__EXERCISE PROMPT__. From the records below, print only the part that opens with the line containing "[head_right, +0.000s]" and closes with the line containing "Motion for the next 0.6"; omit the pictures.

Items from a data source:
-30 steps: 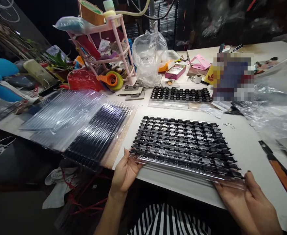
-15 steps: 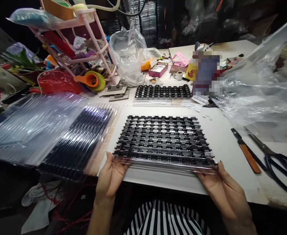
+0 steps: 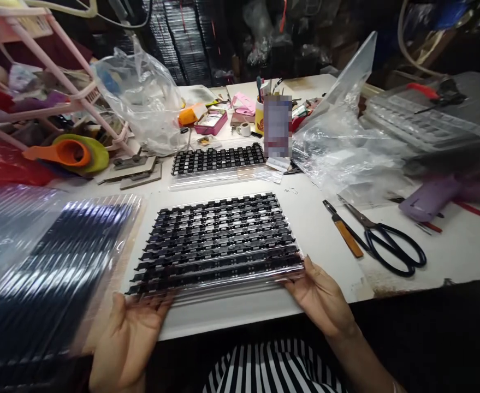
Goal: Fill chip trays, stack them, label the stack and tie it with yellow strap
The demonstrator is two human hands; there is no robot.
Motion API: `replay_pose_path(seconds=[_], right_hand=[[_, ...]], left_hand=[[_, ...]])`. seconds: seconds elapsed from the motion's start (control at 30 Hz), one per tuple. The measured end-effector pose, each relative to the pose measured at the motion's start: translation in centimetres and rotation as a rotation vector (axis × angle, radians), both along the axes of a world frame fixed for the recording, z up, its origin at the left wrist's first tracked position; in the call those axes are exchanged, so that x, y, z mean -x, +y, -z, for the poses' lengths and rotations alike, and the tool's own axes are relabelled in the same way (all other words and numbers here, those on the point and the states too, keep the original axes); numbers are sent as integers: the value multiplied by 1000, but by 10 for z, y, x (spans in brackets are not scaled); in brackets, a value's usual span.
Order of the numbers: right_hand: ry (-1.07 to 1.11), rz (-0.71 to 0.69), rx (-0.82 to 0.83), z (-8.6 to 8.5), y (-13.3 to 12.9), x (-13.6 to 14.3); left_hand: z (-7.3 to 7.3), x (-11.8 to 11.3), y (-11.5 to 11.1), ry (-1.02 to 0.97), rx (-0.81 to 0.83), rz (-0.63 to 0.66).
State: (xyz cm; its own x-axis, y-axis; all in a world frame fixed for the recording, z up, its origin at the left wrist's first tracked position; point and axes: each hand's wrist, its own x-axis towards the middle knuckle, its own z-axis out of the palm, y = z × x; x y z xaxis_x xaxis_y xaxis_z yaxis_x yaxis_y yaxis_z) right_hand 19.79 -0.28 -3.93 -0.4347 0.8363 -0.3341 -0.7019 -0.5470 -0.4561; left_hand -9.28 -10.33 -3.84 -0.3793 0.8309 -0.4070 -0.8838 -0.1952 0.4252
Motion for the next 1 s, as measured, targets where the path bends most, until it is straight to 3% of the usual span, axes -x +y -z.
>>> replay_pose_path(seconds=[0.27,0.4,0.73,1.0], right_hand=[[79,-19,-51,-2,2,0],[87,-36,-78,-2,2,0],[75,-33,-92,1,-1,-2],[53,-8,-21,1,-1,-1]], left_hand=[[-1,-6,9,126,286,-97],[-5,-9,11,159,349,-124],[0,-5,5,87,103,-55],[-2,-5,3,50,81,-52]])
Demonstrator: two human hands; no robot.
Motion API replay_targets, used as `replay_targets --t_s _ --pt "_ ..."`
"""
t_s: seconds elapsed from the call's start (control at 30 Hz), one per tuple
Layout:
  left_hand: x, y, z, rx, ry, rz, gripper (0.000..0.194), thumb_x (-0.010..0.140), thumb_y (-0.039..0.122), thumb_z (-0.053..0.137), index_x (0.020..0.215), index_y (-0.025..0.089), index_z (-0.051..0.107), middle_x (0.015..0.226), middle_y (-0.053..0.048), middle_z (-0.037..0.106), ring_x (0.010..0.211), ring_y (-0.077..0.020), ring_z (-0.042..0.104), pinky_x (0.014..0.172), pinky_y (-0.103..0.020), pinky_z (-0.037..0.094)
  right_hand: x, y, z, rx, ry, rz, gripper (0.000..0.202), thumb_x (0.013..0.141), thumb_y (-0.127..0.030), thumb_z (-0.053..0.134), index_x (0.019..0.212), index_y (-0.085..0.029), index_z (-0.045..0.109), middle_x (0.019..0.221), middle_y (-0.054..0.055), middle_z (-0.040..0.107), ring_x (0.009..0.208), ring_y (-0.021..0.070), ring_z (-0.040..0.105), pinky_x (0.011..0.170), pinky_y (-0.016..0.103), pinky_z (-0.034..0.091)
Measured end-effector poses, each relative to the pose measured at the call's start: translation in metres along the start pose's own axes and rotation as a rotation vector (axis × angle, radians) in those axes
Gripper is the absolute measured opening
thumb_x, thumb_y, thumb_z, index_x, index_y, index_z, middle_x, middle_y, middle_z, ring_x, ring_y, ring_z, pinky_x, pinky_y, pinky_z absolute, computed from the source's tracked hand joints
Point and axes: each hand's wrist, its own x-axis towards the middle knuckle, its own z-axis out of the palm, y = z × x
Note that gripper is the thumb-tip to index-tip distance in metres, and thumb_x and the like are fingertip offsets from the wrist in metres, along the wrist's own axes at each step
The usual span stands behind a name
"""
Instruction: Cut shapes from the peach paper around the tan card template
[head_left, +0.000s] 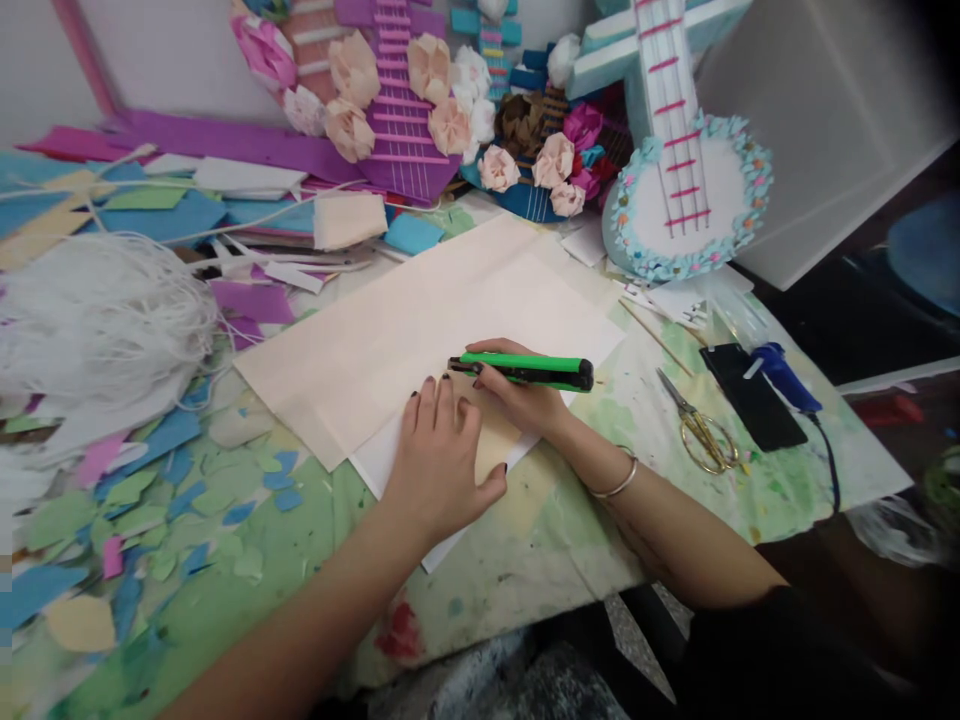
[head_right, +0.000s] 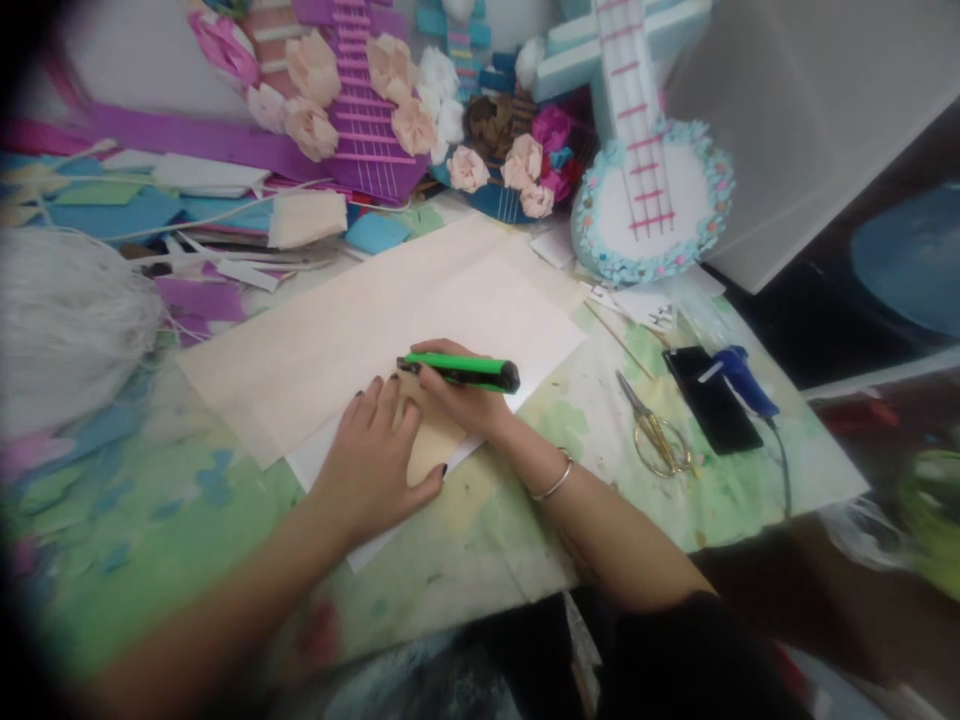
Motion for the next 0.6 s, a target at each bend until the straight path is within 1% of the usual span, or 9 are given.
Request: replay_targets --t_s 0.1,0.17,0.27,0.4,0.6 --pt "-0.0001 0.0007 -0.0017 0.008 0.000 -0.001 0.069 0.078 0.051 0.054 0.124 0.001 0.050 0.144 -0.032 0.032 0.134 -0.0466 0.026 0.109 -0.055 0.023 0.0007 -0.0021 -0.0002 0.032 0.009 0.038 0.025 0.087 -0.034 0.054 0.108 -0.021 0.057 0.105 0.006 0.065 0.080 0.0153 0.065 0.075 0.033 0.055" --pt "0.0000 0.0008 -0.0022 0.012 -0.001 -0.001 0.070 0.077 0.052 0.054 0.125 0.001 0.050 0.143 -0.032 0.034 0.135 -0.0461 0.027 0.109 -0.055 0.023 0.0012 -0.0046 -0.0006 0.025 0.018 0.035 0.024 0.086 -0.034 0.054 0.106 -0.021 0.057 0.099 0.005 0.065 0.077 0.0154 0.064 0.075 0.034 0.055" --pt "0.0001 0.0005 -0.0016 0.011 -0.002 -0.004 0.071 0.077 0.054 0.054 0.125 0.002 0.050 0.143 -0.031 0.034 0.135 -0.0454 0.026 0.109 -0.055 0.022 0.0012 -0.0061 -0.0014 -0.014 0.029 -0.002 0.023 0.086 -0.032 0.054 0.105 -0.021 0.058 0.099 0.006 0.066 0.084 0.0176 0.065 0.078 0.035 0.054" --pt "-0.0006 0.0001 -0.0001 0.001 0.008 -0.004 0.070 0.077 0.054 0.054 0.125 0.003 0.050 0.144 -0.031 0.033 0.136 -0.0456 0.025 0.109 -0.055 0.021 0.0002 -0.0030 -0.0021 -0.026 0.022 -0.021 0.023 0.087 -0.028 0.054 0.109 -0.021 0.059 0.110 0.007 0.065 0.099 0.0203 0.063 0.084 0.036 0.053" --pt "-0.0022 0.0007 0.0006 -0.012 0.028 -0.001 0.069 0.077 0.054 0.056 0.123 0.003 0.051 0.144 -0.031 0.034 0.135 -0.0457 0.026 0.110 -0.055 0.021 -0.0012 0.0000 -0.0032 -0.096 0.019 -0.018 0.025 0.089 -0.031 0.054 0.112 -0.023 0.060 0.112 0.007 0.066 0.104 0.0220 0.063 0.088 0.039 0.052"
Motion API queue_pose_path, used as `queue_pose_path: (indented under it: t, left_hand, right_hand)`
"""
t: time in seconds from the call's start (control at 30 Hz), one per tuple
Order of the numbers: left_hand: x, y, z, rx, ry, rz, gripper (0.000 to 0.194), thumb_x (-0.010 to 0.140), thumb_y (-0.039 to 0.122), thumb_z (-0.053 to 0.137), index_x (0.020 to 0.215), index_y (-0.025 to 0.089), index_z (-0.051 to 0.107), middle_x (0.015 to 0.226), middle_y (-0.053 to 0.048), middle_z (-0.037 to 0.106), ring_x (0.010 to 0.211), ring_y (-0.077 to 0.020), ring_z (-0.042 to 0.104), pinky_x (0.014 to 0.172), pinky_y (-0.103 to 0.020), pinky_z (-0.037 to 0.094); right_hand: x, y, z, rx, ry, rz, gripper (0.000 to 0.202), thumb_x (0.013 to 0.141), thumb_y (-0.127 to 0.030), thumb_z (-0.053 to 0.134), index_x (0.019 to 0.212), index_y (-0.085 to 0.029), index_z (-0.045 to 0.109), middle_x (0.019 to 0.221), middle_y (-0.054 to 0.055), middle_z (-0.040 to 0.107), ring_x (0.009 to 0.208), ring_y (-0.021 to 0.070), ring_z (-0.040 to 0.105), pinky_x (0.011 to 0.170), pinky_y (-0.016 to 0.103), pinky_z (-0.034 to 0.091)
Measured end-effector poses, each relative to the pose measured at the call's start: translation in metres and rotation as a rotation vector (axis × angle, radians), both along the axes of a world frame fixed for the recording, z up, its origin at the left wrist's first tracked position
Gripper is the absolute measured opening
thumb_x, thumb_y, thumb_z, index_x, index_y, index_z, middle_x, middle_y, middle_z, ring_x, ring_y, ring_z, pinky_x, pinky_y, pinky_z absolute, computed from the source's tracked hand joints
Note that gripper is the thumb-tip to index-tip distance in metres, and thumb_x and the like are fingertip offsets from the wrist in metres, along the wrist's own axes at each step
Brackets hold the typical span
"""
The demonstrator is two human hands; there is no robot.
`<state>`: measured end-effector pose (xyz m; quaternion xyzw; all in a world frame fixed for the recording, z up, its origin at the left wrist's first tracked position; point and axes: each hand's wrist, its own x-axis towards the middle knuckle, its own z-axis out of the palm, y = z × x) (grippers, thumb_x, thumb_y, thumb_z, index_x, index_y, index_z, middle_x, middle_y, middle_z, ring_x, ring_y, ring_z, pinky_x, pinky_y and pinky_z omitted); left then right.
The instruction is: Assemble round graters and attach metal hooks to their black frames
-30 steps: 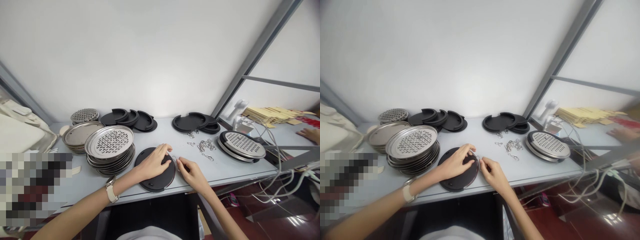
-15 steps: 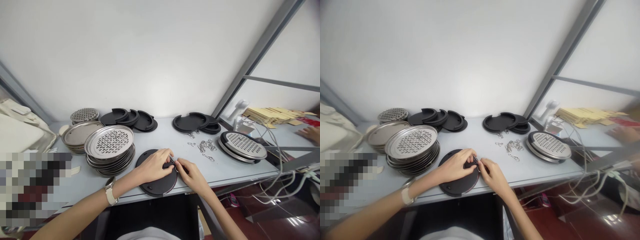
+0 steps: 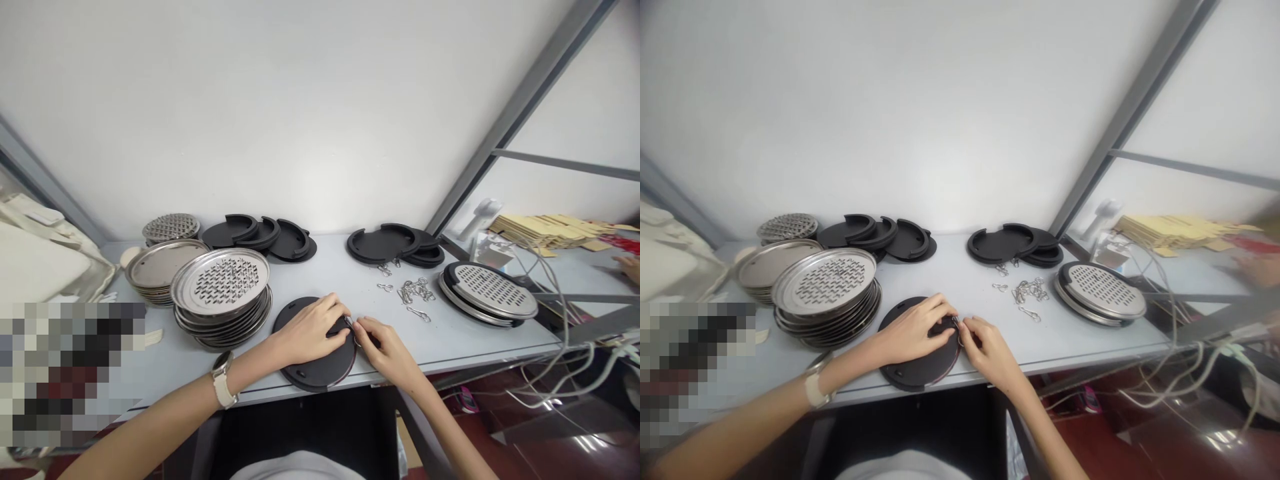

__ANSWER TO THIS EXERCISE__.
[head_right, +0.000s] 
Motion for the next 0.6 s, a target at each bend until the straight path is within 1% of the usual span, or 9 are given.

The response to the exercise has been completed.